- PROBLEM TO WORK ON -
In the entries below, find every line with the string "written" and copy it.

[Stored data]
§
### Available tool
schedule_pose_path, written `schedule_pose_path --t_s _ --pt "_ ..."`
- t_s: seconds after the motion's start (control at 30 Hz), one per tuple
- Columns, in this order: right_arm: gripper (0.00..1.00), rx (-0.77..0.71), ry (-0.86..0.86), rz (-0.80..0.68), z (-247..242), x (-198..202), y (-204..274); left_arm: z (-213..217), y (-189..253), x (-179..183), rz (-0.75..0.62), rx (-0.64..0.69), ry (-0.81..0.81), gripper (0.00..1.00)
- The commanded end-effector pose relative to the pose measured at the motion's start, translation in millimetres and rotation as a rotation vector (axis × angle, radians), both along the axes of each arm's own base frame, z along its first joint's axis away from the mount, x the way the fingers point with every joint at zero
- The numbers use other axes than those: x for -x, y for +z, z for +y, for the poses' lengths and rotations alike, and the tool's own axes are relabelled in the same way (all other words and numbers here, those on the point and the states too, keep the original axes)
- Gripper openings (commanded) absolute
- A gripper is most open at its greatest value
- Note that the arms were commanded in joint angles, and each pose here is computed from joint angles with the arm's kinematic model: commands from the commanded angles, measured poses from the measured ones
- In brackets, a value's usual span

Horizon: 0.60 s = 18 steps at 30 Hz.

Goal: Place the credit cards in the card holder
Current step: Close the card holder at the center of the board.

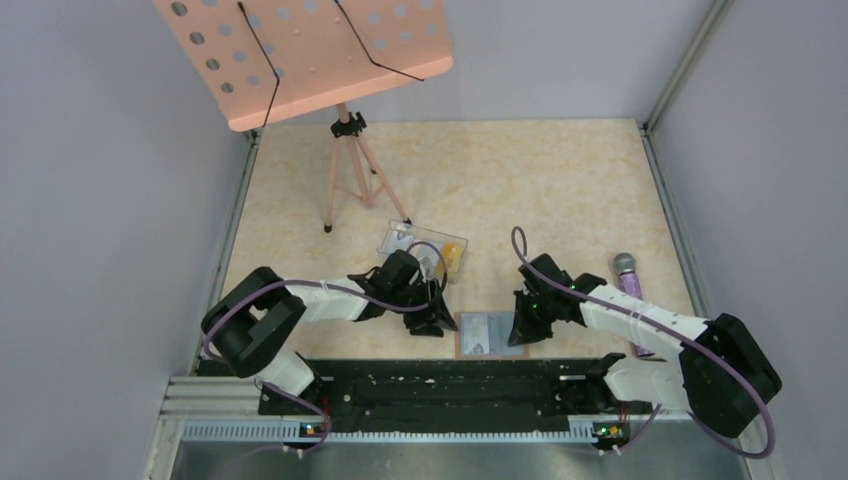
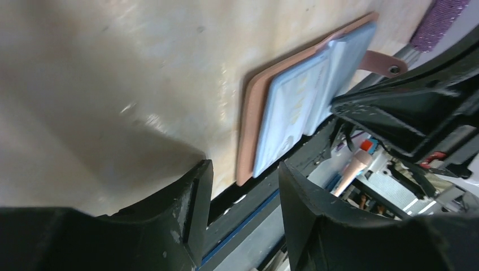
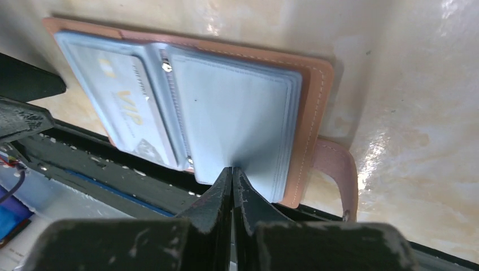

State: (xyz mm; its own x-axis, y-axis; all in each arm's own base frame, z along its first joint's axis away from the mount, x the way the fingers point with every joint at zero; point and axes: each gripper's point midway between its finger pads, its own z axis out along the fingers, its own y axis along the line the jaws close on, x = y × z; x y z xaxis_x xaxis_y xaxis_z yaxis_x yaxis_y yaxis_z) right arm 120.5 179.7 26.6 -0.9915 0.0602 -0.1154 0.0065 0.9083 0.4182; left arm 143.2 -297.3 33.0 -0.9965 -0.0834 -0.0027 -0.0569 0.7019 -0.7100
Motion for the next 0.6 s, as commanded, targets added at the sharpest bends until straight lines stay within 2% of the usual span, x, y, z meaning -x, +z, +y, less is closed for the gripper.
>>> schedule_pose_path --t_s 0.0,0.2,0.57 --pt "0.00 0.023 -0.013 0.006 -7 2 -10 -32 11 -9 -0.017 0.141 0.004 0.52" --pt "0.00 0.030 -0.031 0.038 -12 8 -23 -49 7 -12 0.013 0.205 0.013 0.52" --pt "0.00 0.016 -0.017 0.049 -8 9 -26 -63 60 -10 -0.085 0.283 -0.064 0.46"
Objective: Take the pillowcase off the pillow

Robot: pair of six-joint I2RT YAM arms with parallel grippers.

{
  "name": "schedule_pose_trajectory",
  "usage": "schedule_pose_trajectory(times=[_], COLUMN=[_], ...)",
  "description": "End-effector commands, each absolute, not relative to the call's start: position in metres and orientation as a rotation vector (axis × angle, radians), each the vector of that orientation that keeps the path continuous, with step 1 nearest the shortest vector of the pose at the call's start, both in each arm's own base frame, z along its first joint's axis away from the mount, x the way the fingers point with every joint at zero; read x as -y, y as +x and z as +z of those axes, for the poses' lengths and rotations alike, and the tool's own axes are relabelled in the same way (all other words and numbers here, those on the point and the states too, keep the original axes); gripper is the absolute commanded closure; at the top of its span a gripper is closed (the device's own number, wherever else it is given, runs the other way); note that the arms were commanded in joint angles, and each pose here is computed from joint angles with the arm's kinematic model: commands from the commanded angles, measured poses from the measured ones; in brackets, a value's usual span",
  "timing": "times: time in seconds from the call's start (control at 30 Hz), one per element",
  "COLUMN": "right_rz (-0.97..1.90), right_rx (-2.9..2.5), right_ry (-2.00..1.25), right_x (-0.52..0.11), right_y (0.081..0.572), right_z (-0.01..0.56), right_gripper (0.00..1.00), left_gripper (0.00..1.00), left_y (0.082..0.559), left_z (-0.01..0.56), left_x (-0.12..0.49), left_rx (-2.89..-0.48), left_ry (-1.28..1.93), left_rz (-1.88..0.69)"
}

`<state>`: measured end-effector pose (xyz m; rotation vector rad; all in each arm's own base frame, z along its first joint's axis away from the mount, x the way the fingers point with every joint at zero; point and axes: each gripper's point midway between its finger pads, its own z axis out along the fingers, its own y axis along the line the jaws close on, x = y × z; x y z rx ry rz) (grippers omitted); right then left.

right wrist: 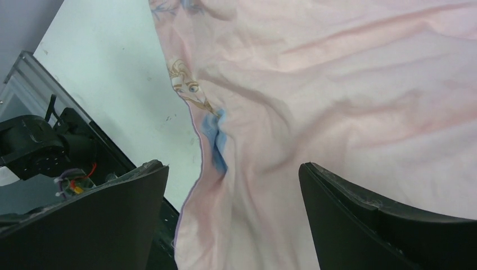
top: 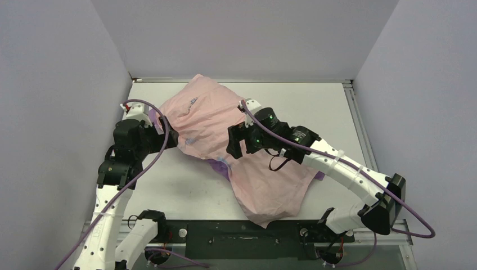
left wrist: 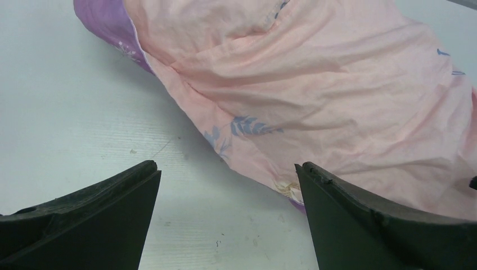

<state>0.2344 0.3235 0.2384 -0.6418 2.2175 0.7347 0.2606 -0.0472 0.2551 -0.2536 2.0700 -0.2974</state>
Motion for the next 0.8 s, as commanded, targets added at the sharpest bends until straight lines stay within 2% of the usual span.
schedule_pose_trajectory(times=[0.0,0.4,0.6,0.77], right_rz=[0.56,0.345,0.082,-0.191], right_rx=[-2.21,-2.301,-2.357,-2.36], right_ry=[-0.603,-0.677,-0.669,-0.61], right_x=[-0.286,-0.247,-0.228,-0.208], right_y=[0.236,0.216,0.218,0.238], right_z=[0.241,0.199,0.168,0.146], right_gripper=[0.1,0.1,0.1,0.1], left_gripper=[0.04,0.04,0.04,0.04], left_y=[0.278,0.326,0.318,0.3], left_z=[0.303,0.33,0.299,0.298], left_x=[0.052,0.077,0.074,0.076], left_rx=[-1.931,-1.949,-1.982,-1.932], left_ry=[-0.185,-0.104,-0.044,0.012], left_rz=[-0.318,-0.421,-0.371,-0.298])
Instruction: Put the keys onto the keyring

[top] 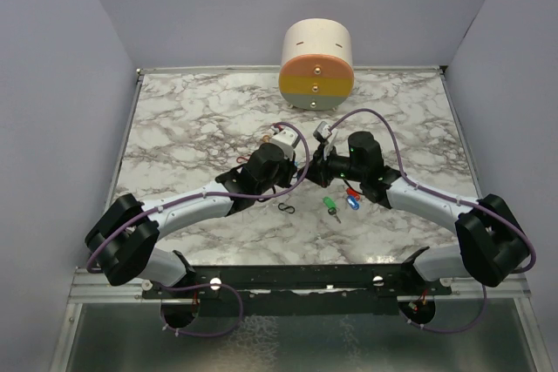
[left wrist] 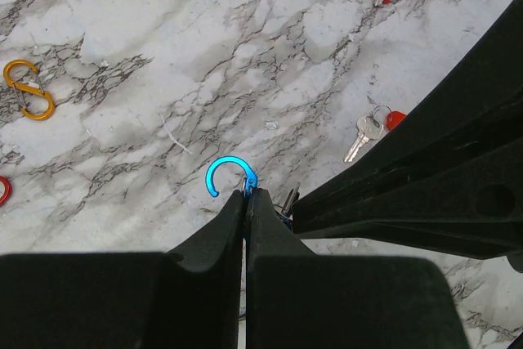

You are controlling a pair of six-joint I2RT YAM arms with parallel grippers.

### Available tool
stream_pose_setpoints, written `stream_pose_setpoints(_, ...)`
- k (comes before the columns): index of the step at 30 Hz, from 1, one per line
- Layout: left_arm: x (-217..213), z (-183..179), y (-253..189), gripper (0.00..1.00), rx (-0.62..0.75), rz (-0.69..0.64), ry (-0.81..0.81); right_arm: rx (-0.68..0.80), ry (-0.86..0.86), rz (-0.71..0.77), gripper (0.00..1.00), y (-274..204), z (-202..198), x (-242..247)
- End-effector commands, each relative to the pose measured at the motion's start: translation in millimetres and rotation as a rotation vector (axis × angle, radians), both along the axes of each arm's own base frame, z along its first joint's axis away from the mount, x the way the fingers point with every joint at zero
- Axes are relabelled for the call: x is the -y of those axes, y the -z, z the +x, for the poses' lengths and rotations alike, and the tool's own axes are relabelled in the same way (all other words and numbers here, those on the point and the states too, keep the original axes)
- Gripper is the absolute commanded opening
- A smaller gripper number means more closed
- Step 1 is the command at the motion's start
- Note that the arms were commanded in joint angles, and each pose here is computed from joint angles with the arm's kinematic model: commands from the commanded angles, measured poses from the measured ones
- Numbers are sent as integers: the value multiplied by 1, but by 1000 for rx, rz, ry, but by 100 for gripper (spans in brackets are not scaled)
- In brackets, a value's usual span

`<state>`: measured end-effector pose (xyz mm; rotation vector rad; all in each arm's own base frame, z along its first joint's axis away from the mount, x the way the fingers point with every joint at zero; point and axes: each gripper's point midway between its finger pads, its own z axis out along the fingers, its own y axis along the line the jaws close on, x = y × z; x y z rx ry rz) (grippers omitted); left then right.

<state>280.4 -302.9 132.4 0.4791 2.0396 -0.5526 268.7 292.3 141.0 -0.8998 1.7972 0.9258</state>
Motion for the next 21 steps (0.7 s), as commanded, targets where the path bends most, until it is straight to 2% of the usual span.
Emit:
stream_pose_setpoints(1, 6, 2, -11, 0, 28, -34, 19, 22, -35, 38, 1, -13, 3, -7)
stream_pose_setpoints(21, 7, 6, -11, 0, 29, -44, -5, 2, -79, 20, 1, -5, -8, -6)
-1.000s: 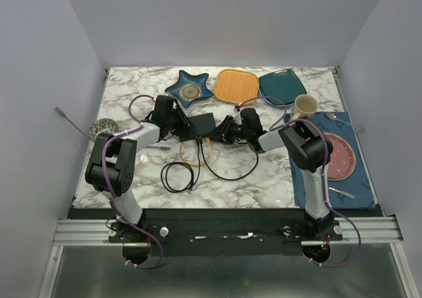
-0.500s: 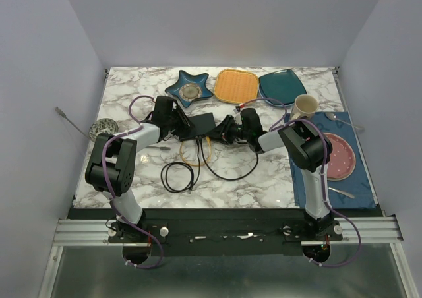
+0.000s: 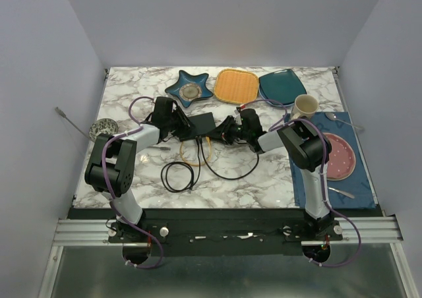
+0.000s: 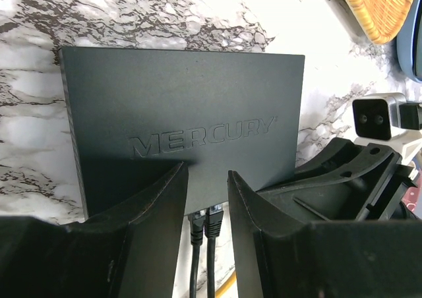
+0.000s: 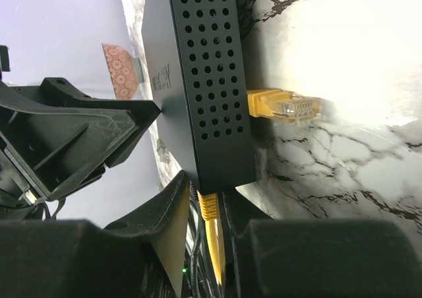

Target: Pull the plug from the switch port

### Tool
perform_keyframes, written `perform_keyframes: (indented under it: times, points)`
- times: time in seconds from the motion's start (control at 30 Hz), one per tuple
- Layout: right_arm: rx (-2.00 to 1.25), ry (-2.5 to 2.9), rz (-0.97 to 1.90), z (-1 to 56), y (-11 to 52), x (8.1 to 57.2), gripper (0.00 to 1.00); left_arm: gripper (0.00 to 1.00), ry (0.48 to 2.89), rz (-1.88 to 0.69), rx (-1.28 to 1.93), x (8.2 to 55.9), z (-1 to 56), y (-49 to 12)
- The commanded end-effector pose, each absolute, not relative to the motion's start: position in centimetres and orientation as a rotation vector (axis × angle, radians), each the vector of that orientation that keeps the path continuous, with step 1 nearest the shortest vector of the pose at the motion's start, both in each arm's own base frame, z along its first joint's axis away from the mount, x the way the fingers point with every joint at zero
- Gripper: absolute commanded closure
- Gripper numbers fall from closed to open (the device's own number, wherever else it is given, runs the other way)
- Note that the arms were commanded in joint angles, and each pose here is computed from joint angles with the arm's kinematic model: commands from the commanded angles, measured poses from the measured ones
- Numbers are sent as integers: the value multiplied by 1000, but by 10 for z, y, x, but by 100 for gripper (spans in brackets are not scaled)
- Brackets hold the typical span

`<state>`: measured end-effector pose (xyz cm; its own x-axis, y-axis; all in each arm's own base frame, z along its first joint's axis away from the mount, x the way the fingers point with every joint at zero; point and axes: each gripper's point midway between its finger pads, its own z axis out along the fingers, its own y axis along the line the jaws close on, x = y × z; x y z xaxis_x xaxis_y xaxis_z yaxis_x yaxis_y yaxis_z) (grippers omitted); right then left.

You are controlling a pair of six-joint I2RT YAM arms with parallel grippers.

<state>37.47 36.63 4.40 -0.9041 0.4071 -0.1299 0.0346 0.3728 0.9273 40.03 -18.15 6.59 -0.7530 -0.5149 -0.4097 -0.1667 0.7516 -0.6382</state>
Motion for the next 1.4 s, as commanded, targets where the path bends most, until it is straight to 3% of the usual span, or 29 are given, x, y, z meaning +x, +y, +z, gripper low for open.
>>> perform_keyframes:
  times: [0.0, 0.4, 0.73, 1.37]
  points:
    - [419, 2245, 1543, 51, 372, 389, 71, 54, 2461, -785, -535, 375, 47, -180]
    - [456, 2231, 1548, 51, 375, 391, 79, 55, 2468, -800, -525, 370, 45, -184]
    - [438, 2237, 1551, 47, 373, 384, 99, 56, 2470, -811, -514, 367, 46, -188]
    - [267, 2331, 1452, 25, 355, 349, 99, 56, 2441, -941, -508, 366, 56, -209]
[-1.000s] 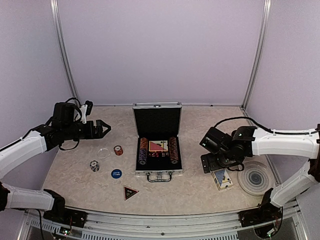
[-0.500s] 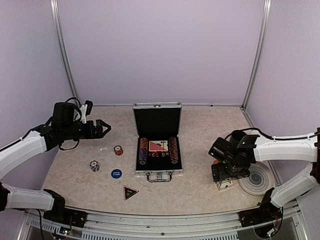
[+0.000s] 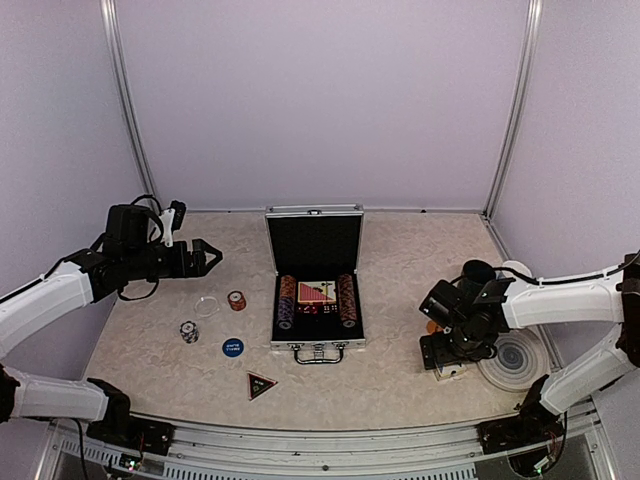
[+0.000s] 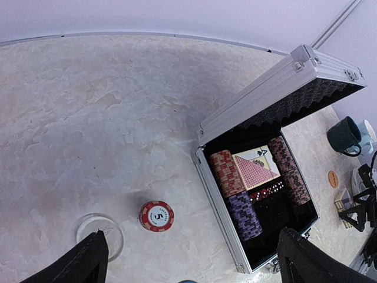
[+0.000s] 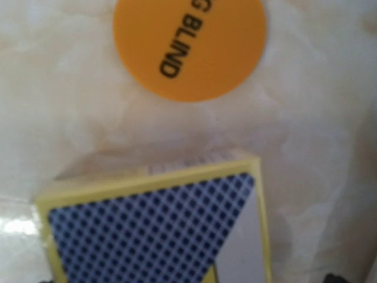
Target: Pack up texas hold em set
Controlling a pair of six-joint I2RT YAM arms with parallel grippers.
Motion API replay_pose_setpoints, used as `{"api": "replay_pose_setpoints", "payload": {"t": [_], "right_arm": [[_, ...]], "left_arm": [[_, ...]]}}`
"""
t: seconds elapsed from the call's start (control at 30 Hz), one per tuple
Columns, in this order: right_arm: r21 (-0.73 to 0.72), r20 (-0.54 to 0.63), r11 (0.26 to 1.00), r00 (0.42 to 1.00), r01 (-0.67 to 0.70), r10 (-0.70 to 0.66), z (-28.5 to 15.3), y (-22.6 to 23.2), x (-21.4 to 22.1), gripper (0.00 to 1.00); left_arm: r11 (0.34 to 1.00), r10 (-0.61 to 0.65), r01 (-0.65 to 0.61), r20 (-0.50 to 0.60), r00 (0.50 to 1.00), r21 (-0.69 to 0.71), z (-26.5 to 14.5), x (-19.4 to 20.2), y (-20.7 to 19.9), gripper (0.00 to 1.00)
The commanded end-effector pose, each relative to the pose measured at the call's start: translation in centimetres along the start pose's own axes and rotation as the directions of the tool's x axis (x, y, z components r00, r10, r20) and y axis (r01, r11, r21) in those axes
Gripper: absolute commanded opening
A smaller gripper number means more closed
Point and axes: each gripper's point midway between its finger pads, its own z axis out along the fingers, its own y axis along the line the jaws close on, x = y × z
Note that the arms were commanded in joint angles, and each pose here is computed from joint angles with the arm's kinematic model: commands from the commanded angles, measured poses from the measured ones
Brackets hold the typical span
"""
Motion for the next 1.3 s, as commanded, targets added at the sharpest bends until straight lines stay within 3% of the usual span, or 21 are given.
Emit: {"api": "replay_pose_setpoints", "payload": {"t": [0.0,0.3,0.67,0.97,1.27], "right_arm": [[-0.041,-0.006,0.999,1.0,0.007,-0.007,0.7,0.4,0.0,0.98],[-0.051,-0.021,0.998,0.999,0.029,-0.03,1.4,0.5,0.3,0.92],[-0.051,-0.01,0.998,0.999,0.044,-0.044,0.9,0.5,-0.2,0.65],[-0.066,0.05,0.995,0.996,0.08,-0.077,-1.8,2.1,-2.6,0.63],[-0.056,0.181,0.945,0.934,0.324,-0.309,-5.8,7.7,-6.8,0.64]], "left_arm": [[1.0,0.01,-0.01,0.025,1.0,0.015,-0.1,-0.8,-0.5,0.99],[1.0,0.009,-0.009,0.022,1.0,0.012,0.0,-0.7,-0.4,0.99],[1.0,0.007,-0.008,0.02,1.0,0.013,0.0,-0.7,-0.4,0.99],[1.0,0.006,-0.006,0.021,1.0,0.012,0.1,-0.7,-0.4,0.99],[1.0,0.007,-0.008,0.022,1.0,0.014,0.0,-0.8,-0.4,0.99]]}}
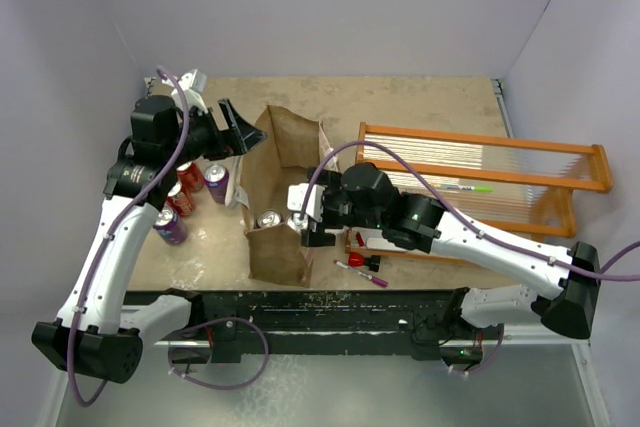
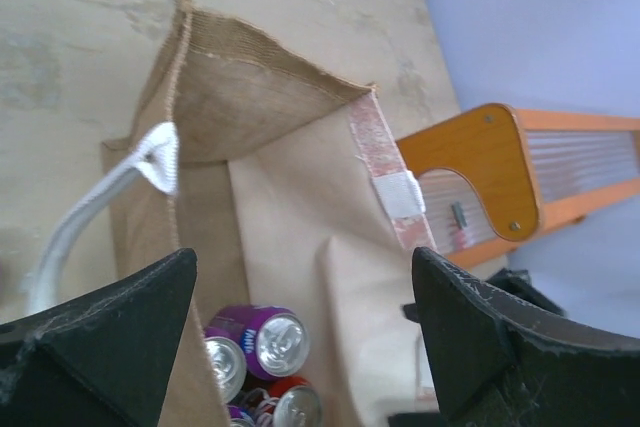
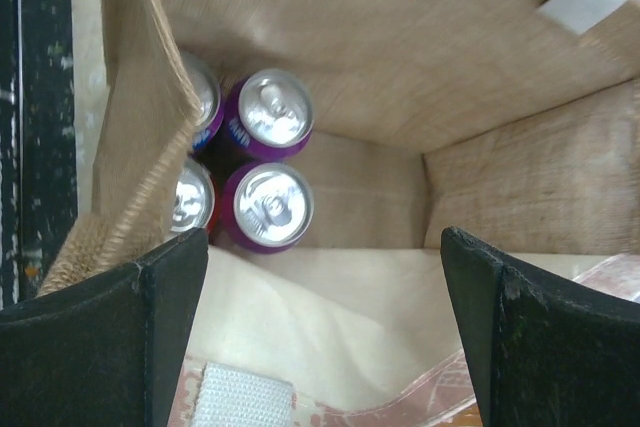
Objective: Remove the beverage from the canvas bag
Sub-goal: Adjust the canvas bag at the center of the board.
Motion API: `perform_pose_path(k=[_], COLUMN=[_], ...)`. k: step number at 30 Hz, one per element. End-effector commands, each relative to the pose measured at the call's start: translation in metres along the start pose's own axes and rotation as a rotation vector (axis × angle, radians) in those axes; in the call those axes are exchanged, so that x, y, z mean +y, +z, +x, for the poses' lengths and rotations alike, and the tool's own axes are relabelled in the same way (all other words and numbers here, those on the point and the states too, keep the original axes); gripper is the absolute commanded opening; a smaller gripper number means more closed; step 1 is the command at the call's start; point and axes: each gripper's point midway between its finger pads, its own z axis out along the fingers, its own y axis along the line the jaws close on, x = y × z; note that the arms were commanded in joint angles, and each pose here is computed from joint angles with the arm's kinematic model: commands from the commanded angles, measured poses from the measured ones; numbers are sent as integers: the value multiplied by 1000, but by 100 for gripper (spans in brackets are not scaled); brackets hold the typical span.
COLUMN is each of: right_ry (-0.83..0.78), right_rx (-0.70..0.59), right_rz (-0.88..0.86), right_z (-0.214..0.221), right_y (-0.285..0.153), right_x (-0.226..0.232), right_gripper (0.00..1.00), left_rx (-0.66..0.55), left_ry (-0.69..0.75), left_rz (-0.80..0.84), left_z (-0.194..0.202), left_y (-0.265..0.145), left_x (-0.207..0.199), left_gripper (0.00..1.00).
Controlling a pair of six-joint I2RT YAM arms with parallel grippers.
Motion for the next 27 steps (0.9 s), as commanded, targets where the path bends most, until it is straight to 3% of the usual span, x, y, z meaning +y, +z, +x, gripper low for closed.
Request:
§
- ANSWER SPACE -
schedule_pose_path, written `schedule_pose_path --t_s _ --pt "_ ..."`
stream_pose_setpoints, written `stream_pose_setpoints(_, ...)`
perform_keyframes, written `perform_keyframes: (indented under it: times, points)`

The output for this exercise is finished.